Ce matin c’est glandouille !

L’espoir de voir des aurores boréales s’amenuise au fur et à mesure que les nuages arrivent et que la température monte car ce matin il neige ! Pas grave. Le temps est propice à lire devant la cheminée.

Midi arrive, on descend au restaurant pour prendre une soupe aux « peas » (pois). Vite avalée on part faire notre première activité : visite d’un élevage de rennes en motoneige.

Une motoneige pour deux. Mamour prend les commandes pour l’aller. Les sensations sont sympas mais c’est quand même assez bruyant. A peine 10 minutes après notre départ, on se fait arrêter par deux mecs en motoneige… ils ont un blouson bleu… bleu gendarme !! Incroyable, on est au fin fond de la Laponie, il est 13h et on a le droit à un contrôle d’alcoolémie… Ils ne rigolent pas les Finlandais. Heureusement tout va bien et on repart pour la ferme aux rennes.

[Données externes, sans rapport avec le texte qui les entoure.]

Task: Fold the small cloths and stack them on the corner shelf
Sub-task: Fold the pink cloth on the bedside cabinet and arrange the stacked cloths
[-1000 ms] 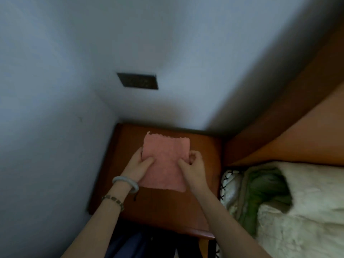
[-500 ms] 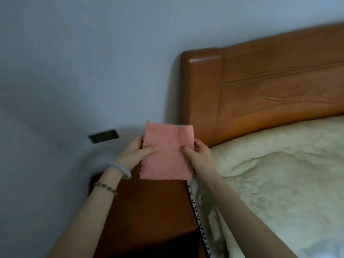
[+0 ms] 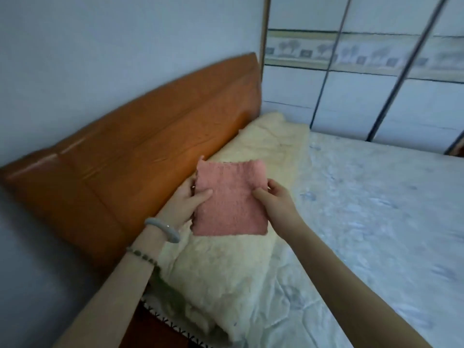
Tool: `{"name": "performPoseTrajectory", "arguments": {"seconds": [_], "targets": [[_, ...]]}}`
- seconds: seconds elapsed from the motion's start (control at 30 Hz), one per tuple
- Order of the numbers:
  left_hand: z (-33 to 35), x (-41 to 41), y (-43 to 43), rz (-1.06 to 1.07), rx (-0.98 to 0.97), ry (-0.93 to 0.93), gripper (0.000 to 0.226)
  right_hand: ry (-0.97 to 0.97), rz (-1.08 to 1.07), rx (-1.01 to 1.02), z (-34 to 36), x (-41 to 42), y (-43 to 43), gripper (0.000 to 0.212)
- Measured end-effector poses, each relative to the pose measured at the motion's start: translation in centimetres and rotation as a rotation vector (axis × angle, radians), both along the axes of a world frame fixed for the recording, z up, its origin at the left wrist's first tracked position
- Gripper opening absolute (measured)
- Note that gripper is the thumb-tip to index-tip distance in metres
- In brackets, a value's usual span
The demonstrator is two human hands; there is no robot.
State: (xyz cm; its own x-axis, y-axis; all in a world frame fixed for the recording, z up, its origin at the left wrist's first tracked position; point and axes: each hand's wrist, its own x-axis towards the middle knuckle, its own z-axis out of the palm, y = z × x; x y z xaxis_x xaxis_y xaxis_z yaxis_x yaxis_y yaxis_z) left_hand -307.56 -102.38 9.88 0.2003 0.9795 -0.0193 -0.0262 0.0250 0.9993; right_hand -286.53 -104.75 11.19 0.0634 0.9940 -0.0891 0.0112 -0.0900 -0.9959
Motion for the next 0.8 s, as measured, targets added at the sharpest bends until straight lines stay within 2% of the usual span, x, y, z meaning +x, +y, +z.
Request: {"name": "performPoseTrajectory", "arguments": {"seconds": [0.1,0.33,0.47,0.6,0.8], "targets": [[0.9,8.7,0.6,-0.071,0.021,0.036,0.036,0.019,-0.145,0.012,1.1,8.0,-2.2,0.019],[2.4,30.4,-4.0,-0.253,0.051,-0.003,0.014,0.042,-0.471,0.048,2.3,26.6,-11.9,0.017],[2.9,41.5,-8.2,-0.432,0.072,-0.014,0.021,0.054,-0.651,0.071,2.8,36.0,-19.0,0.014],[3.5,52.0,-13.4,-0.587,0.074,-0.043,0.01,0.054,-0.826,0.096,3.2,43.8,-26.6,0.015],[3.9,65.5,-22.7,-0.859,0.081,-0.022,0.021,0.068,-1.122,0.105,3.5,52.5,-38.6,0.025]]}}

Nous y arrivons après une petite demie heure de motoneige.Les rennes et bah en fait c’est petit et ça ne présente pas de grand intérêt. On nous fait monter dans des luges tirées par des rennes, deux par deux, toutes attachées les unes au autres. La balade d’une demie heure dans les bois n’est pas sensationnelle.

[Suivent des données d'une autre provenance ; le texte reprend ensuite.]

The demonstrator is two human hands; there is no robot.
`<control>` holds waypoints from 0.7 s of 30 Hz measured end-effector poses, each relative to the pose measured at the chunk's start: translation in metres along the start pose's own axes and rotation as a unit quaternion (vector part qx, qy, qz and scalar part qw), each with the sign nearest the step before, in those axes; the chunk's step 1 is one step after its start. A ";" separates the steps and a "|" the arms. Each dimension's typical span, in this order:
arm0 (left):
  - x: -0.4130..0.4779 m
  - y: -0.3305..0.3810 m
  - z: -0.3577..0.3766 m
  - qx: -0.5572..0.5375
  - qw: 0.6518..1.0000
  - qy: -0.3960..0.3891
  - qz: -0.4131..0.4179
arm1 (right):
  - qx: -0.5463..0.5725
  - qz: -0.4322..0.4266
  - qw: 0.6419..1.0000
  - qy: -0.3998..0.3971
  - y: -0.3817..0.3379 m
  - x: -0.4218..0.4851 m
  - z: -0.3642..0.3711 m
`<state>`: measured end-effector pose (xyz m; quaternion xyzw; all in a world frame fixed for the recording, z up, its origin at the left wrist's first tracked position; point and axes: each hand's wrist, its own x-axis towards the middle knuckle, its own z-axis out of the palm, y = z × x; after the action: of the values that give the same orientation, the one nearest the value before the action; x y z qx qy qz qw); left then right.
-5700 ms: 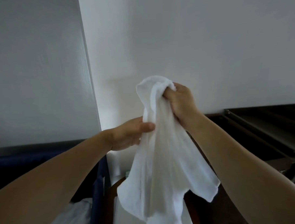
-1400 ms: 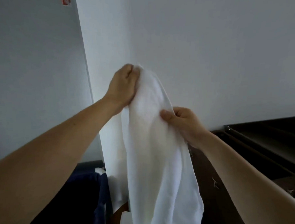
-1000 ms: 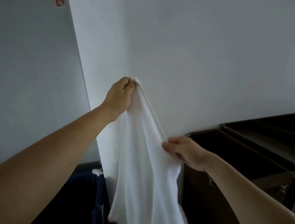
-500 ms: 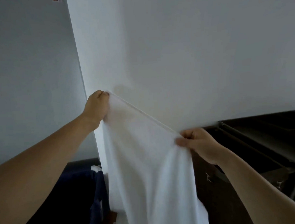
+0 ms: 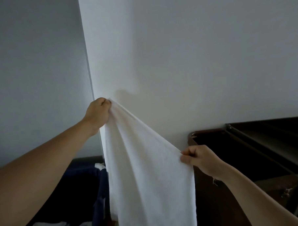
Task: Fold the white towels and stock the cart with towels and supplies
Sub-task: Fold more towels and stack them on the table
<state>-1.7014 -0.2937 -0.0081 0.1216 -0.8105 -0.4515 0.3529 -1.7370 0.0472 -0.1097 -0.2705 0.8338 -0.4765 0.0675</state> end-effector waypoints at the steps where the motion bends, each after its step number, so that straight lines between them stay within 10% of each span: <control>1: 0.001 -0.002 0.001 -0.005 1.000 0.004 -0.007 | 0.011 -0.001 1.000 0.013 0.001 -0.001 0.003; 21: 0.027 -0.023 -0.001 0.086 0.994 0.063 -0.018 | -0.127 0.028 0.990 0.052 0.046 -0.005 0.008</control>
<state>-1.7235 -0.3214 -0.0140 0.1936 -0.8202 -0.3782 0.3832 -1.7476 0.0620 -0.1530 -0.2280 0.8972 -0.3782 0.0026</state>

Retour au camp, on rentre au chaud dans un tipi pour prendre un café en écoutant le guide nous parler de ses rennes (en anglais bien sûr !).
Donc, la population des rennes (reindeers en anglais) est de 200 000 individu en Laponie finlandaise. Comme c’est le maxi des quotas autorisés par l’état, ils comptent les rennes tous les ans et pour réguler le nombre, ils vendent les surplus pour en faire de la viande.

Chaque femelle renne a un petit par an. A la fin de l’hiver tous les rennes sont libérés dans la forêt. Au mois de juin, les femelles mettent bas et les éleveurs doivent mettre leur marque sur les petits de leurs femelles. Le mois de juin est également le mois d’invasion des moustiques. Il y en a tellement que les rennes se regroupent en immenses troupeaux pour s’en protéger. C’est comme ça que les éleveurs les repèrent et marque autant de petit s qu’ils ont de femelles.

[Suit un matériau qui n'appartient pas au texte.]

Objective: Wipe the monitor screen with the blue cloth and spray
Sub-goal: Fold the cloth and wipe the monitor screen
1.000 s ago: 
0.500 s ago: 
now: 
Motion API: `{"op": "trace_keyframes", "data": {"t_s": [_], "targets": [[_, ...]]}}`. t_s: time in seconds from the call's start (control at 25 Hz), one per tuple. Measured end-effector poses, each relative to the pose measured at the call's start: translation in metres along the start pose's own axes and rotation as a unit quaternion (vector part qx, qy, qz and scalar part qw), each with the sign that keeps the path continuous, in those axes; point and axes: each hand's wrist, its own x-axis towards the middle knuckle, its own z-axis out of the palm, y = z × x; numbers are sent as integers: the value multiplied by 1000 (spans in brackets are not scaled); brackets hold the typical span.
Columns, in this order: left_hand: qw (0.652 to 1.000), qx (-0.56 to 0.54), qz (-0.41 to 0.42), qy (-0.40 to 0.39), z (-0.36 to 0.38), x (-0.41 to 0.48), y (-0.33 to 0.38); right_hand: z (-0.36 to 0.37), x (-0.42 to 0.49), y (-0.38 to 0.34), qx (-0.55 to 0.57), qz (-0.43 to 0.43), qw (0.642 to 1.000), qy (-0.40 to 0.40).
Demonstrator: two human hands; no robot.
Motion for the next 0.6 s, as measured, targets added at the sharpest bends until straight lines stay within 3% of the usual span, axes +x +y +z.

En octobre, les éleveurs doivent compter les rennes. Ils profitent de la période de l’accouplement. Pendant cette période chaque mâle regroupe le plus de femelles possible. Grâce à ces regroupements, le comptage devient plus facile.
En hiver, les rennes ne trouvent plus rien à manger dans la forêt. Les seules baies qu’ils pouvaient manger poussaient dans des forêts de plus de 200 ans. Avec l’industrie du bois, de telles forêts n’existent plus ! Les éleveurs récupèrent donc leurs rennes pour l’hiver et les nourrissent de fourrage.
Le coût de la nourriture pour l’hiver compense juste l’argent récolté par le tourisme et la viande, le métier d’éleveur ne permet donc pas de s’enrichir mais de vivre au contact et au rythme de la nature.

Après cette longue explication, on part voir les jeunes rennes de l’année et on repart en motoneige. Là c’est moi qui conduis ! A fond les ballons, mamour avait raison, la motoneige c’est super sympa.

On rentre à l’hôtel, le rituel sauna, feu de cheminée, apéro précède un dîner encore succulent.
On remonte dans la chambre car il neige encore, alors on s’installe devant la cheminée pour un peu de lecture avant de dormir.

Demain les chiens de traîneaux nous attendent.